--- Information ---

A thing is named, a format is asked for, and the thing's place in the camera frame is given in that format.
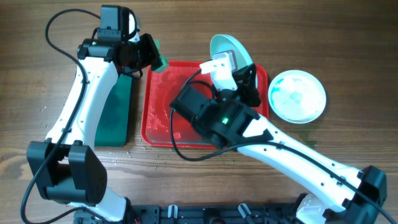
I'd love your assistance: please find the green and yellow sponge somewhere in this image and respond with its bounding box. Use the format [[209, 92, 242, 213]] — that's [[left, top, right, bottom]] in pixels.
[[151, 39, 169, 73]]

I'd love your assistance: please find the white plate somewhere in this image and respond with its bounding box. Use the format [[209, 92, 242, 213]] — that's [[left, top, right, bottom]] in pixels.
[[210, 34, 258, 88], [268, 70, 326, 120]]

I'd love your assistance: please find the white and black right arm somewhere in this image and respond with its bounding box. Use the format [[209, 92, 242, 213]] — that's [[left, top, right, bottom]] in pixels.
[[170, 50, 387, 223]]

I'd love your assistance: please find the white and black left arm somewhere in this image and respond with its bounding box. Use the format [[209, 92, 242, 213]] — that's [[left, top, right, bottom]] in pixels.
[[21, 34, 161, 223]]

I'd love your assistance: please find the red plastic tray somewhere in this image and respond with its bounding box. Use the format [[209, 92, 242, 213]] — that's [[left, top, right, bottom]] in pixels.
[[141, 60, 270, 149]]

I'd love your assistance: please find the black tub of green water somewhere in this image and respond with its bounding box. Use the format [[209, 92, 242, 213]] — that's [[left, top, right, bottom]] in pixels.
[[95, 75, 133, 147]]

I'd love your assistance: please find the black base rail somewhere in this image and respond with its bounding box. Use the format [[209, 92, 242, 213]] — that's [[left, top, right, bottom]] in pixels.
[[73, 203, 299, 224]]

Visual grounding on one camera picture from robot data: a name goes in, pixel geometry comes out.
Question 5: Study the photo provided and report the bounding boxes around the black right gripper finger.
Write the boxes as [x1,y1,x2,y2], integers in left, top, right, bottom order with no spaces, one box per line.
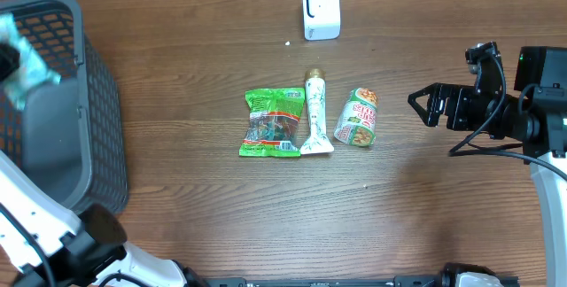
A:
[408,82,444,99]
[408,90,443,127]

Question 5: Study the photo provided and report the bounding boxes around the green cup noodles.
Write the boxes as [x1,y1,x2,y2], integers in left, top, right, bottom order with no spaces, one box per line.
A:
[333,88,378,147]

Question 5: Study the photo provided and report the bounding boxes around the white conditioner tube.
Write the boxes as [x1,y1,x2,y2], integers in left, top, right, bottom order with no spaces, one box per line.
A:
[300,68,334,155]

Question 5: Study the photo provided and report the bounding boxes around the green snack bag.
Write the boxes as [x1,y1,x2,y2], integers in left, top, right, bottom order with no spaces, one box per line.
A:
[239,88,306,158]

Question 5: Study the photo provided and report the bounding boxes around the teal foil packet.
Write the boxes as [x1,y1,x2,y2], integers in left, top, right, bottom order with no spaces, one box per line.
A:
[1,13,61,111]

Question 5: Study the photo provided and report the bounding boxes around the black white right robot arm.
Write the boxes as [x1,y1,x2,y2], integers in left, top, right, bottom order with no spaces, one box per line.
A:
[408,42,566,286]

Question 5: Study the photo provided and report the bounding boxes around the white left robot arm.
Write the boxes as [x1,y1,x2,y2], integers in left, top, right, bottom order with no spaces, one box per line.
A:
[1,43,201,286]

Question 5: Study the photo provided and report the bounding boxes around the white barcode scanner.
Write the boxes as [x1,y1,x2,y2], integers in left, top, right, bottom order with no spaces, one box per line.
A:
[302,0,341,41]

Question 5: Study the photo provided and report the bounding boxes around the grey plastic lattice basket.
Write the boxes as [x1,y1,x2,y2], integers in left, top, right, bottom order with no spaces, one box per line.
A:
[1,0,128,213]

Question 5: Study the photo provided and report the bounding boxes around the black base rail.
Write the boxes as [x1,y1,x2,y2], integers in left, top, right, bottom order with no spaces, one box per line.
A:
[206,262,519,287]

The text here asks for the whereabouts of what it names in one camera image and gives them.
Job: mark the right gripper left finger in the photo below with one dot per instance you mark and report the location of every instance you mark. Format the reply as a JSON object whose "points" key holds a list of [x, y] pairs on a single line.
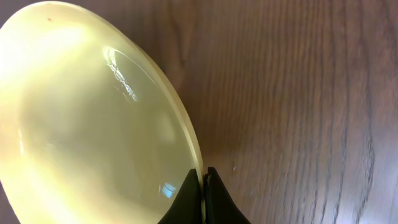
{"points": [[186, 208]]}

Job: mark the yellow plate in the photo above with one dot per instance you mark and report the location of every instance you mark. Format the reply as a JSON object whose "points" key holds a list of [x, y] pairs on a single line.
{"points": [[92, 131]]}

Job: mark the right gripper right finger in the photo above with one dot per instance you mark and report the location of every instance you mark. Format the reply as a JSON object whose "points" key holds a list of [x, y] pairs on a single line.
{"points": [[219, 206]]}

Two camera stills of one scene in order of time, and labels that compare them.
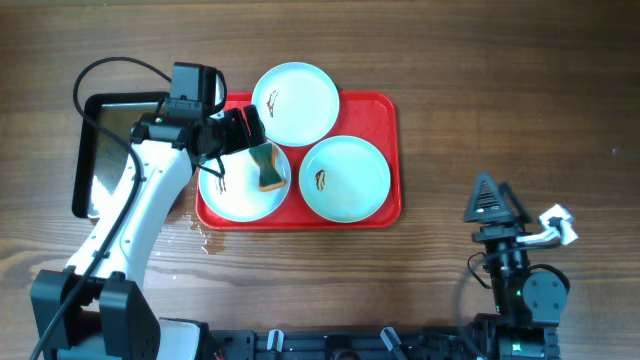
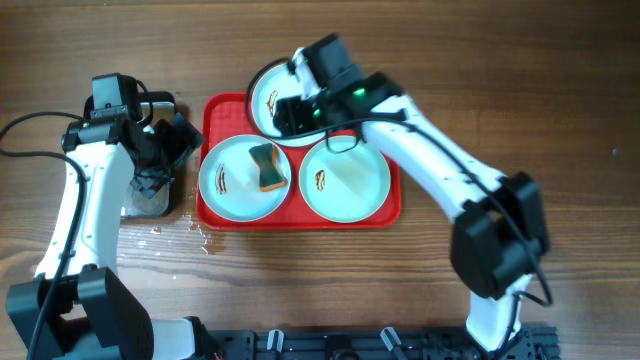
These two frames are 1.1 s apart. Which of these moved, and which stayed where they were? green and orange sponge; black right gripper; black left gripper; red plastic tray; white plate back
Moved: black left gripper; black right gripper
Stayed: red plastic tray; white plate back; green and orange sponge
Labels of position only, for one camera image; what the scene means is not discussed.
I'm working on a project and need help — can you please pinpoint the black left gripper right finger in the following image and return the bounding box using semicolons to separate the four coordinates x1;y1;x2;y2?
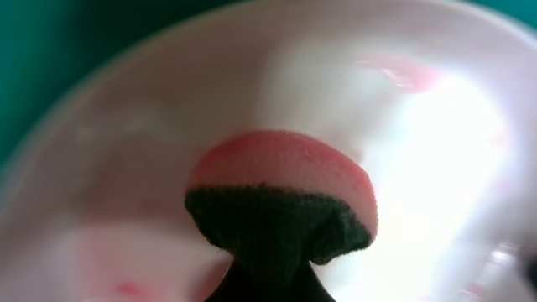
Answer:
281;263;336;302

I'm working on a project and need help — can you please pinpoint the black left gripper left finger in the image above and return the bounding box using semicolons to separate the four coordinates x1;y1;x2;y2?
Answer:
205;258;269;302

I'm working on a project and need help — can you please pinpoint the white plastic plate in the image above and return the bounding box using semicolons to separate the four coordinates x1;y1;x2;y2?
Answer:
1;1;536;301

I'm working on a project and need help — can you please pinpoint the teal plastic tray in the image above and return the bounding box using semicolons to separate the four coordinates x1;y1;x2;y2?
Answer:
1;1;536;168

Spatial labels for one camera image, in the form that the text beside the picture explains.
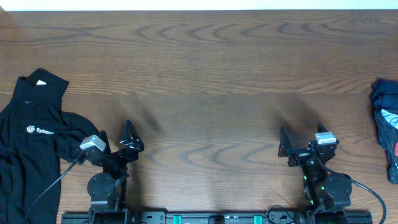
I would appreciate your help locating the dark blue crumpled garment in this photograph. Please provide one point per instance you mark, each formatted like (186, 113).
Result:
(384, 104)

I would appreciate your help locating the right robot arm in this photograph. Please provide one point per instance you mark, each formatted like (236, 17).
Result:
(328, 192)

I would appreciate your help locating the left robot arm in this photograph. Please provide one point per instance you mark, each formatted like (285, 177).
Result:
(107, 189)

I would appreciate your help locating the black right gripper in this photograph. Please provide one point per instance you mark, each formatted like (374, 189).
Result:
(286, 149)

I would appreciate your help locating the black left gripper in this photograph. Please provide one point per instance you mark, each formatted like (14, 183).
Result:
(133, 149)

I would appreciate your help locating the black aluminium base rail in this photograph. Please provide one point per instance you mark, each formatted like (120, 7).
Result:
(272, 216)

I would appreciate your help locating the black polo shirt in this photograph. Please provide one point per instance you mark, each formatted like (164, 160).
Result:
(35, 135)

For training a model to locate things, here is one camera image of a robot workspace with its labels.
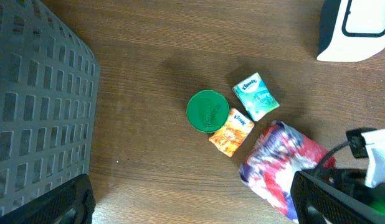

---

[Exercise description]: When you set down the records above, copy every line exactly and exclude the pictures.

[Solution to this task]:
A thing is named, a format is asked for, and the thing's place in the camera frame is given in that format.
I'd love your assistance: please find the green and yellow sponge somewhere in this image and respond with its bounding box. Use the format [[209, 92, 242, 213]] — that's [[left, top, right, bottom]] in pixels.
[[151, 39, 169, 73]]

I'd love your assistance: please find the white plate somewhere in this image and respond with its bounding box. Use the format [[209, 92, 242, 213]] — that's [[left, top, right, bottom]] in pixels.
[[210, 34, 258, 88], [268, 70, 326, 120]]

I'd love your assistance: please find the white and black right arm somewhere in this image and respond with its bounding box. Use the format [[209, 92, 242, 213]] — that's [[left, top, right, bottom]] in pixels.
[[170, 50, 387, 223]]

I'd love your assistance: please find the white and black left arm somewhere in this image and respond with its bounding box. Use the format [[209, 92, 242, 213]] — that's [[left, top, right, bottom]] in pixels.
[[21, 34, 161, 223]]

I'd love your assistance: please find the red plastic tray somewhere in this image and respond with its bounding box. Use the format [[209, 92, 242, 213]] — that's [[left, top, right, bottom]] in pixels.
[[141, 60, 270, 149]]

I'd love your assistance: please find the black tub of green water somewhere in this image and respond with its bounding box. Use the format [[209, 92, 242, 213]] — that's [[left, top, right, bottom]] in pixels.
[[95, 75, 133, 147]]

I'd love your assistance: please find the black base rail somewhere in this image and respond with its bounding box. Use the format [[209, 92, 242, 213]] — that's [[left, top, right, bottom]] in pixels.
[[73, 203, 299, 224]]

Visual grounding on one camera picture from robot data: a name goes in, pixel geometry comes out.
Question 5: Study the photo provided and report the bounding boxes around the black right gripper finger.
Write the boxes as [x1,y1,x2,y2], integers in left, top, right, bottom order with no spaces, one box per line.
A:
[408,82,444,99]
[408,90,443,127]

Question 5: Study the photo provided and report the bounding boxes around the green cup noodles.
Write the boxes as [x1,y1,x2,y2], integers in left, top, right, bottom order with no spaces, one box per line.
A:
[333,88,378,147]

Question 5: Study the photo provided and report the bounding boxes around the white conditioner tube.
Write the boxes as [x1,y1,x2,y2], integers in left, top, right, bottom order with no spaces, one box per line.
A:
[300,68,334,155]

Question 5: Study the photo provided and report the bounding boxes around the green snack bag.
Write the boxes as [x1,y1,x2,y2], integers in left, top, right, bottom order with no spaces, one box per line.
A:
[239,88,306,158]

Question 5: Study the photo provided and report the bounding boxes around the teal foil packet.
Write the boxes as [x1,y1,x2,y2], integers in left, top, right, bottom order with no spaces, one box per line.
A:
[1,13,61,111]

Question 5: Study the photo provided and report the bounding boxes around the black white right robot arm.
Write the boxes as [x1,y1,x2,y2], integers in left, top, right, bottom order with no spaces, one box per line.
A:
[408,42,566,286]

Question 5: Study the photo provided and report the bounding boxes around the white left robot arm.
Write the boxes as [x1,y1,x2,y2], integers in left, top, right, bottom order with no spaces, one box per line.
A:
[1,43,201,286]

Question 5: Study the photo provided and report the bounding boxes around the white barcode scanner.
Write the boxes as [x1,y1,x2,y2], integers in left, top, right, bottom order with no spaces, one box per line.
A:
[302,0,341,41]

Question 5: Study the photo provided and report the bounding boxes around the grey plastic lattice basket.
Write the boxes as [x1,y1,x2,y2], integers in left, top, right, bottom order with no spaces, one box per line.
A:
[1,0,128,213]

Question 5: Study the photo provided and report the bounding boxes around the black base rail.
Write the boxes as [x1,y1,x2,y2], integers in left, top, right, bottom order with no spaces, one box per line.
A:
[206,262,519,287]

The text here asks for the whereabouts of what it names in one camera image and gives them.
Job: mark the right gripper left finger in the photo below with one dot per instance you mark and report the location of every instance you mark. Format the reply as a JSON object whose "points" key holds a list of [x, y] pairs on a single line.
{"points": [[186, 208]]}

Job: mark the yellow plate in the photo above with one dot per instance you mark and report the location of every instance you mark. Format the reply as a JSON object whose "points" key holds a list of [x, y] pairs on a single line.
{"points": [[92, 131]]}

Job: mark the right gripper right finger in the photo above with one dot per instance you mark and report the location of every instance you mark. Format the reply as a JSON object whose "points" key holds a list of [x, y] pairs on a single line.
{"points": [[219, 206]]}

Two camera stills of one scene in order of time, and labels that compare them.
These two frames are 1.1 s apart. Which of these moved, and which stayed where they were? green and orange sponge; black right gripper; black left gripper; red plastic tray; white plate back
Moved: black left gripper; black right gripper
Stayed: red plastic tray; white plate back; green and orange sponge
Labels of position only, for one camera image; what the scene means is not discussed.
I'm working on a project and need help — can you please pinpoint the black left gripper right finger in the following image and return the bounding box using semicolons to separate the four coordinates x1;y1;x2;y2?
Answer:
281;263;336;302

I'm working on a project and need help — can you please pinpoint the black left gripper left finger in the image above and return the bounding box using semicolons to separate the four coordinates x1;y1;x2;y2?
Answer:
205;258;269;302

I'm working on a project and need help — can you please pinpoint the white plastic plate in the image above and return the bounding box using semicolons to separate the four coordinates x1;y1;x2;y2?
Answer:
1;1;536;301

I'm working on a project and need help — can you please pinpoint the teal plastic tray in the image above and return the bounding box using semicolons to separate the four coordinates x1;y1;x2;y2?
Answer:
1;1;536;168

Spatial labels for one camera image, in the form that the text beside the picture explains.
I would appreciate your help locating the dark blue crumpled garment in this photograph. Please provide one point per instance you mark, each formatted like (186, 113).
Result:
(384, 104)

I would appreciate your help locating the right robot arm in this photograph. Please provide one point per instance you mark, each formatted like (236, 17).
Result:
(328, 192)

I would appreciate your help locating the left robot arm in this photograph. Please provide one point per instance you mark, each formatted like (285, 177).
Result:
(107, 189)

I would appreciate your help locating the black right gripper in this photograph. Please provide one point per instance you mark, each formatted like (374, 189).
Result:
(286, 149)

I would appreciate your help locating the black left gripper in this photograph. Please provide one point per instance you mark, each formatted like (14, 183).
Result:
(133, 149)

I would appreciate your help locating the black aluminium base rail in this photograph. Please provide one point per instance you mark, each formatted like (120, 7).
Result:
(272, 216)

I would appreciate your help locating the black polo shirt in this photograph. Please provide one point per instance you mark, each formatted like (164, 160).
Result:
(35, 135)

For training a model to locate things, here is one camera image of a robot workspace with its labels.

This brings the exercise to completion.